La mayoría de sus alumnos se trataba potencialmente de lectores comunes. Muy pocos se dedicarían a oficios o profesiones para los que la lectura especializada habría de ser una herramienta esencial en su vida de trabajo. Pero cuando Lunas nos puso en duda como lectores se refería a todos, al lector común entre nosotros tanto como al especializado. Sabíamos leer, insisto; pero, salvo por Lucrecia, ¿sabíamos leer?

"No está de más que pongan en marcha la lectura borrador", reía nuestro profesor; "No dejen de leer, aunque sigan dormidos, compañeros de sueño." Para Lunas, la lectura borrador consistía en leer lo que fuera con tal de no abandonar la práctica; con la esperanza de que la lectura hiciera despertar en nosotros el placer de leer. "Lean; trivialidades y hasta basura; pero lean, muchachos." Por venir de él, su lista de literatura borrador era sorprendente. Incluía las novelas rosas, la literatura infantil, la pornografía, las tiras cómicas, los diccionarios, los instructivos, los libros de grandes ventas, las historietas, los libros de autoayuda, la página roja de los diarios, la de sociales, las revistas femeninas. "Lean, jóvenes; y despierten."

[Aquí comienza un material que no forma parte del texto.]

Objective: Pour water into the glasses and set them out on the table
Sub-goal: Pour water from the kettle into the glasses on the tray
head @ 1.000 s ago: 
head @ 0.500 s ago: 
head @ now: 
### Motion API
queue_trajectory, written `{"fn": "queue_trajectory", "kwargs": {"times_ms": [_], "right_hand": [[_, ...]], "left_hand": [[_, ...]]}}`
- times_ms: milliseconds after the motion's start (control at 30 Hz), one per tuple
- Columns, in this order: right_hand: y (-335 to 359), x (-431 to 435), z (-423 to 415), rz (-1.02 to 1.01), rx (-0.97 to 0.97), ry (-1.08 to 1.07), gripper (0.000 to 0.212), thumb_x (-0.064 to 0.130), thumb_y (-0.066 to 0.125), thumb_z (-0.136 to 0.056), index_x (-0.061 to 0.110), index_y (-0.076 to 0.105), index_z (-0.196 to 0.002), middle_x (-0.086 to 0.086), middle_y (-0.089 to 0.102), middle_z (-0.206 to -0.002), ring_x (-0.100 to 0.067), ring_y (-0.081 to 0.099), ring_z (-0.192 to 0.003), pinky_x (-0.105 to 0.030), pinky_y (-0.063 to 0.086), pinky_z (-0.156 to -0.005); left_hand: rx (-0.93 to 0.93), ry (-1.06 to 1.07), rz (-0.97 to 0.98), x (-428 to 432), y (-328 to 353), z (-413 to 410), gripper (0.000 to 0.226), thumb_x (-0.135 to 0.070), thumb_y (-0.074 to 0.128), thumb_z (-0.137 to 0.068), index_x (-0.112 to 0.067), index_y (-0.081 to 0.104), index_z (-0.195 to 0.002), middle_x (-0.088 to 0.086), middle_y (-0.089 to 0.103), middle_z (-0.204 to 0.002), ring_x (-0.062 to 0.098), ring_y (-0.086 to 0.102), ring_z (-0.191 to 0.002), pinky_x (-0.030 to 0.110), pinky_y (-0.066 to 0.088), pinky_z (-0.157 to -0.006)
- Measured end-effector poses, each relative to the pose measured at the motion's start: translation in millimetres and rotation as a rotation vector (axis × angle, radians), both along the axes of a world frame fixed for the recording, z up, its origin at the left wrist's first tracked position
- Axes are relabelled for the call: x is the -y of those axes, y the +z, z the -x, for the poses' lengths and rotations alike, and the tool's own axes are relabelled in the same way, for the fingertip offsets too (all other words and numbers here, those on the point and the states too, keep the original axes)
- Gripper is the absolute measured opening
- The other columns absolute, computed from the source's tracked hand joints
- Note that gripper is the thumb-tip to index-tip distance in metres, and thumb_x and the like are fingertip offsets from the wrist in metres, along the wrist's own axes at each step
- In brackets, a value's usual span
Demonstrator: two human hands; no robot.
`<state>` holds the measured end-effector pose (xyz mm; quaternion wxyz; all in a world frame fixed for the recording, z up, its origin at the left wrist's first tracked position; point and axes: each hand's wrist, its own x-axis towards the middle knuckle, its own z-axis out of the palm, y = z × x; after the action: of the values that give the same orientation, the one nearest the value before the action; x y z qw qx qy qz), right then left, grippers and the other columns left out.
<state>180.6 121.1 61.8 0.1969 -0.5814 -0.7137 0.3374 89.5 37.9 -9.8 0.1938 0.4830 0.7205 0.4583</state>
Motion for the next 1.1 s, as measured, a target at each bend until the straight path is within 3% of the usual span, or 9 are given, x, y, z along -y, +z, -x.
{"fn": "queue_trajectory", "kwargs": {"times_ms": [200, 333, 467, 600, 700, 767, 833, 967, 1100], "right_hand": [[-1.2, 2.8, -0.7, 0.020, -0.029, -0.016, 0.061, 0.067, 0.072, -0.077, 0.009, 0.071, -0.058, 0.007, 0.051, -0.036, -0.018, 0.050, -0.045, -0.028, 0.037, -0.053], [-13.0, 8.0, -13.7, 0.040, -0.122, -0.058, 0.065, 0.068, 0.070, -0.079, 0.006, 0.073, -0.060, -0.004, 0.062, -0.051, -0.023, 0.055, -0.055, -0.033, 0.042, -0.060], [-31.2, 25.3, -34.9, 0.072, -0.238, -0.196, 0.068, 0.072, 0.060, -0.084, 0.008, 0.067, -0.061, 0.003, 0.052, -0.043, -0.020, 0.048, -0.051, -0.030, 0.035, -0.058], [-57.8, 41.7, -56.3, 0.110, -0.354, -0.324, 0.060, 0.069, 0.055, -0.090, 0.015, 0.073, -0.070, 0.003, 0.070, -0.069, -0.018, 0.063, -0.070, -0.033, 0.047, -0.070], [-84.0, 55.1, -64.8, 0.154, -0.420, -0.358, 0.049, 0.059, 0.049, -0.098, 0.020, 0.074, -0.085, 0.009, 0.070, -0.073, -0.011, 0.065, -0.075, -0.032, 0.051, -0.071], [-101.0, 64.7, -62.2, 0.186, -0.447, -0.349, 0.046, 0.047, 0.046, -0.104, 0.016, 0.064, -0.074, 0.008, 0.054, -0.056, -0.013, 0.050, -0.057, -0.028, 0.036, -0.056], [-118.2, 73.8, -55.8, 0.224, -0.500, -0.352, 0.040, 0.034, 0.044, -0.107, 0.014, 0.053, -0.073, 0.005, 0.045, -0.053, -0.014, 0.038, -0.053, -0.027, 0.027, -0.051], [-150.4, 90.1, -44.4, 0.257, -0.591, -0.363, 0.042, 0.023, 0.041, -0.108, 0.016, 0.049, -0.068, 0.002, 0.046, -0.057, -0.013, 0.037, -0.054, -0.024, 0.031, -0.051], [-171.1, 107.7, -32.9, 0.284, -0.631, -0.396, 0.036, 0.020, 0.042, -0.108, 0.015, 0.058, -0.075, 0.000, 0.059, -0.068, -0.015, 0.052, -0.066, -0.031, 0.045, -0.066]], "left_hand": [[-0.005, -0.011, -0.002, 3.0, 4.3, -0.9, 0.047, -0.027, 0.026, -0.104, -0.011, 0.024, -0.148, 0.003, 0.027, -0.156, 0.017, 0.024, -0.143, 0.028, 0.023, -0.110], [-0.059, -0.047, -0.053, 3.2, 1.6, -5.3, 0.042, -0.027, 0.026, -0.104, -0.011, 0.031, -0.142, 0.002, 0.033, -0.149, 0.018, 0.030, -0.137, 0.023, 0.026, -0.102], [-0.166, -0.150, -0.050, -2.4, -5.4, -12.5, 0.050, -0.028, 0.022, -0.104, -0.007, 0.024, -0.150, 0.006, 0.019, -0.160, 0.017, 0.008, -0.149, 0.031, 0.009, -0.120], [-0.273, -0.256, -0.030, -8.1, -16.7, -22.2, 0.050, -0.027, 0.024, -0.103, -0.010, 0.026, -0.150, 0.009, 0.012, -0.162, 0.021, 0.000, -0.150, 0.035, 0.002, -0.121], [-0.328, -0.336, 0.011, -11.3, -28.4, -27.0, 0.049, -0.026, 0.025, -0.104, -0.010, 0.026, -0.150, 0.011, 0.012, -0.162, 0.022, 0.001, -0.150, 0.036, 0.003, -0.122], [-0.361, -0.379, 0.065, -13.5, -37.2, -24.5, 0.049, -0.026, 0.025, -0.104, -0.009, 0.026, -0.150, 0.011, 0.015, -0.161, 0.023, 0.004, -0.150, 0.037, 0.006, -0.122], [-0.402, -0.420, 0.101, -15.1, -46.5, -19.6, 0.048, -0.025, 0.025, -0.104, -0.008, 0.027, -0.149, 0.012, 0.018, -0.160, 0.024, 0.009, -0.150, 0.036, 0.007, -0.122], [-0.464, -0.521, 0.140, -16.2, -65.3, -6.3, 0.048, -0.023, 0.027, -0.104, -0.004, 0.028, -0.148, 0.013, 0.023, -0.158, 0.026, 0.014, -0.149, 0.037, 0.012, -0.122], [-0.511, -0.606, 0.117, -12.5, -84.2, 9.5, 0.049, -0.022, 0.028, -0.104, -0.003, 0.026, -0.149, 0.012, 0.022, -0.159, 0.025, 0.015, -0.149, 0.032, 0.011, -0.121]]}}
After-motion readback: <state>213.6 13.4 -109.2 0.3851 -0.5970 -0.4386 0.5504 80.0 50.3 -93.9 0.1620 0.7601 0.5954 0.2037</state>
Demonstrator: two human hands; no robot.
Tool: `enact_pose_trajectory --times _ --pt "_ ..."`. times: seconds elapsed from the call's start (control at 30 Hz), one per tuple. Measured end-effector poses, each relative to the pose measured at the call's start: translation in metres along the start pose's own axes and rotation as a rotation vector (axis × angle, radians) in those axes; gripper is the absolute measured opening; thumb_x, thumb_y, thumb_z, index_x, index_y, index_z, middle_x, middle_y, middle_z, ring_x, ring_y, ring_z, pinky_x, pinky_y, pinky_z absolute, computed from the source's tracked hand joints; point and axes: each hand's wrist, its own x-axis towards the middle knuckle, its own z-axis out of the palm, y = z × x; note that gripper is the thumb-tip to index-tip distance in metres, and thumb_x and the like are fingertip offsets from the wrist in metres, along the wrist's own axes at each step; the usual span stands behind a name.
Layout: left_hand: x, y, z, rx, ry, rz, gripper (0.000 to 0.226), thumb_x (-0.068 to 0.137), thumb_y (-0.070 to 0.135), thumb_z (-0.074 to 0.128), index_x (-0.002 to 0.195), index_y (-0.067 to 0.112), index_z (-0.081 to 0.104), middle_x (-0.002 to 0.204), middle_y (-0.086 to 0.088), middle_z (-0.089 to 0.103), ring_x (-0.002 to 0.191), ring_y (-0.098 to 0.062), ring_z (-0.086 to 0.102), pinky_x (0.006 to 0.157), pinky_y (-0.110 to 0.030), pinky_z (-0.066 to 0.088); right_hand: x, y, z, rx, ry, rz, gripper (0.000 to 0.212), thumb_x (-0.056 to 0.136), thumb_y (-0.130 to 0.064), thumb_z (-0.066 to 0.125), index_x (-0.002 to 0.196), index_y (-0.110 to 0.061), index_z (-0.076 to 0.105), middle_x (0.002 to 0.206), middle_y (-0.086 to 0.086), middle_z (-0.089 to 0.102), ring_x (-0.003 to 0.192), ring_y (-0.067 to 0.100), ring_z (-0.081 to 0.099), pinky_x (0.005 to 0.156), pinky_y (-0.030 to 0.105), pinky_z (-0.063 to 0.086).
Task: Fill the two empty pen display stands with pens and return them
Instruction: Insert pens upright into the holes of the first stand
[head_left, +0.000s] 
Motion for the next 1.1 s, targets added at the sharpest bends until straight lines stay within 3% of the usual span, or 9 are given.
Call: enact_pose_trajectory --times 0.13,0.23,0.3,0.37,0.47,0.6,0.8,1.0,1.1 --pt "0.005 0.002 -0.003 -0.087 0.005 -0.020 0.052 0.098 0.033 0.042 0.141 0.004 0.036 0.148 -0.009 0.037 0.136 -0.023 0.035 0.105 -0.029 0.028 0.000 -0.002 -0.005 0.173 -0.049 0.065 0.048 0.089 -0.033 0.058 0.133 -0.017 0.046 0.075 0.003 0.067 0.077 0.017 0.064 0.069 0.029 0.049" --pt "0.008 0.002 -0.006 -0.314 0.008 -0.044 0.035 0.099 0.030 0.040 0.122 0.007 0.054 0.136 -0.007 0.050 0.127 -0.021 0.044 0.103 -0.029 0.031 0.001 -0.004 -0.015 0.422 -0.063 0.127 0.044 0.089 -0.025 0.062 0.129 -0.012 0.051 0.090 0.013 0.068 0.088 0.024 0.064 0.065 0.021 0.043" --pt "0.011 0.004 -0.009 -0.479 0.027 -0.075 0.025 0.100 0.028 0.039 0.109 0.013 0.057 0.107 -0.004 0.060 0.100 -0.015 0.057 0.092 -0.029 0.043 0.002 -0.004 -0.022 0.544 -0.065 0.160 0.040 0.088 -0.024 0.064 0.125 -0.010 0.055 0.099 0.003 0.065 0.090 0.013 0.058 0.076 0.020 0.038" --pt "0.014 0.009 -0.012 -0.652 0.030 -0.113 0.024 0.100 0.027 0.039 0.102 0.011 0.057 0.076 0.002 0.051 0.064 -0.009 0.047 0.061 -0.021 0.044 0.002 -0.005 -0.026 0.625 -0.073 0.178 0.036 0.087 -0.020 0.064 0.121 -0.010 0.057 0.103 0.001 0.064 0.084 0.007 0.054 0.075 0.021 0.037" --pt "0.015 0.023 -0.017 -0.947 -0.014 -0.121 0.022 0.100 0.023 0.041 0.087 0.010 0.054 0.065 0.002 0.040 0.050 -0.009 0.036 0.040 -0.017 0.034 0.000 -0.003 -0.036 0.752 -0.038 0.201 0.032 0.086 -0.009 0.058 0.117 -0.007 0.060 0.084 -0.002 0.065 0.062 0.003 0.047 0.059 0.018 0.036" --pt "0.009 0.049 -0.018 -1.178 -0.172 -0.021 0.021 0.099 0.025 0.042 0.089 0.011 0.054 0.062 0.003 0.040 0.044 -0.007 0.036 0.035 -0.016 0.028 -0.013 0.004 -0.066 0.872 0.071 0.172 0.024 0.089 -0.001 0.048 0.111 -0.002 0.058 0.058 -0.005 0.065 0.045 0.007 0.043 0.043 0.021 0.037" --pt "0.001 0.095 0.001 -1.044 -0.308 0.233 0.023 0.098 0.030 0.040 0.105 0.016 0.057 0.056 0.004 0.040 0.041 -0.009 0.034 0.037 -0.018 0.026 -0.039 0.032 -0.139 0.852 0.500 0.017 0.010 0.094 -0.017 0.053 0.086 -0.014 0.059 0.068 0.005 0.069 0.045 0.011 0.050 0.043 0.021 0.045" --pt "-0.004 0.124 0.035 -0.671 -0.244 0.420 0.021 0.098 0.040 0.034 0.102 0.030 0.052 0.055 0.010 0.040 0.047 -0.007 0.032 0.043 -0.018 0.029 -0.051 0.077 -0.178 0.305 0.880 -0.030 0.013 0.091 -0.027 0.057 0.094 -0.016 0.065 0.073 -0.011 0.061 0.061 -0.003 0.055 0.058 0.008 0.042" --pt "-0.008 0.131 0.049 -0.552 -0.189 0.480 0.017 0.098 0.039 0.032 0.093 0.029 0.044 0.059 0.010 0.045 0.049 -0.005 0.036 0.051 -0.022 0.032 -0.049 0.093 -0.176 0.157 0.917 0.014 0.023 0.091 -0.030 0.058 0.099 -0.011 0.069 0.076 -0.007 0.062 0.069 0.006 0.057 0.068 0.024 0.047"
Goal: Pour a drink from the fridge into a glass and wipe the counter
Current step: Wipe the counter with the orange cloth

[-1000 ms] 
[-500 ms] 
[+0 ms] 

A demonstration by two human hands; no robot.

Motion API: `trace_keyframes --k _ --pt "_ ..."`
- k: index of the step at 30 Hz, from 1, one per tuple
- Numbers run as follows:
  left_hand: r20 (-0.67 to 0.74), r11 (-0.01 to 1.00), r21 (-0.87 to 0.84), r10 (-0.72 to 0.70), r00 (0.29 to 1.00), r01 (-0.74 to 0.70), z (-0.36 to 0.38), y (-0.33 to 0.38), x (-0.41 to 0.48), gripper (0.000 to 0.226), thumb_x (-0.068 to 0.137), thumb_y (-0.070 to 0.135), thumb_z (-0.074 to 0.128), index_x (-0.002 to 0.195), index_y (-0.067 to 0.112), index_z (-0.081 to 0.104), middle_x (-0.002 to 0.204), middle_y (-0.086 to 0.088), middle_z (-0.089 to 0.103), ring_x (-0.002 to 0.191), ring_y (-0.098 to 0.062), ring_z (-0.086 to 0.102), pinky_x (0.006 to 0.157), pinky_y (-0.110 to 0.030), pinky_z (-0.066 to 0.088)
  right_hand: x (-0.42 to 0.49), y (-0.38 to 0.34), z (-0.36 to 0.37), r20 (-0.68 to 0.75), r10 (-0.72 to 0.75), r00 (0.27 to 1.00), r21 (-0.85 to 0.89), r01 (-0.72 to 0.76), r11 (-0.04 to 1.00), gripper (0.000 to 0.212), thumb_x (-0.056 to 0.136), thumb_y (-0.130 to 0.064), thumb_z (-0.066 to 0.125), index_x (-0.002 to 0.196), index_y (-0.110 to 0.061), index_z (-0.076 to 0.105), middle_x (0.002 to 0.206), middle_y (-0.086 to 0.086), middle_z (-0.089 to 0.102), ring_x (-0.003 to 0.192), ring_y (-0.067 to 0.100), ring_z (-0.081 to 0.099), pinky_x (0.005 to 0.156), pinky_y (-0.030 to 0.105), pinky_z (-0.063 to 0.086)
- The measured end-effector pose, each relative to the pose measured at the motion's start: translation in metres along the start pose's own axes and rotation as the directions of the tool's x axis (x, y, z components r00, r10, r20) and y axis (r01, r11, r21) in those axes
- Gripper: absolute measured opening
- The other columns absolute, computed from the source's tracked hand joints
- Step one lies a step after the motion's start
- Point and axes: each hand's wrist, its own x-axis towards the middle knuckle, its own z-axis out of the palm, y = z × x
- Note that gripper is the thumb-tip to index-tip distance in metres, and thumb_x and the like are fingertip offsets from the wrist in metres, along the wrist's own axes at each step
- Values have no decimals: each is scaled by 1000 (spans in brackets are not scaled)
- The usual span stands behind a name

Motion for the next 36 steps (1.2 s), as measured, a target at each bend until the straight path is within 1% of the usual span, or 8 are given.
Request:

"Cuando abran los ojos, pero sólo entonces, estarán preparados para pasar de la lectura borrador a la lectura desatada", pronosticó Lunas. "¿Y cuál es ésa?", preguntó Enrique, desafiante, en su papel de líder de los antilectores del grupo. "La que usted tiene enfrente y no ve", lo calló Lunas; "La que desde la época de los sumerios en forma oral y hasta nuestros días en forma escrita ha entretenido a los Lucrecias de la humanidad, a gente dispuesta a dejar de ser animal irracional", y con estas razones de un golpe cerró el libro sobre el escritorio y, abanicando con la mano el polvo que escapó de las páginas al cerrarse, nos dio las buenas tardes y salió del salón.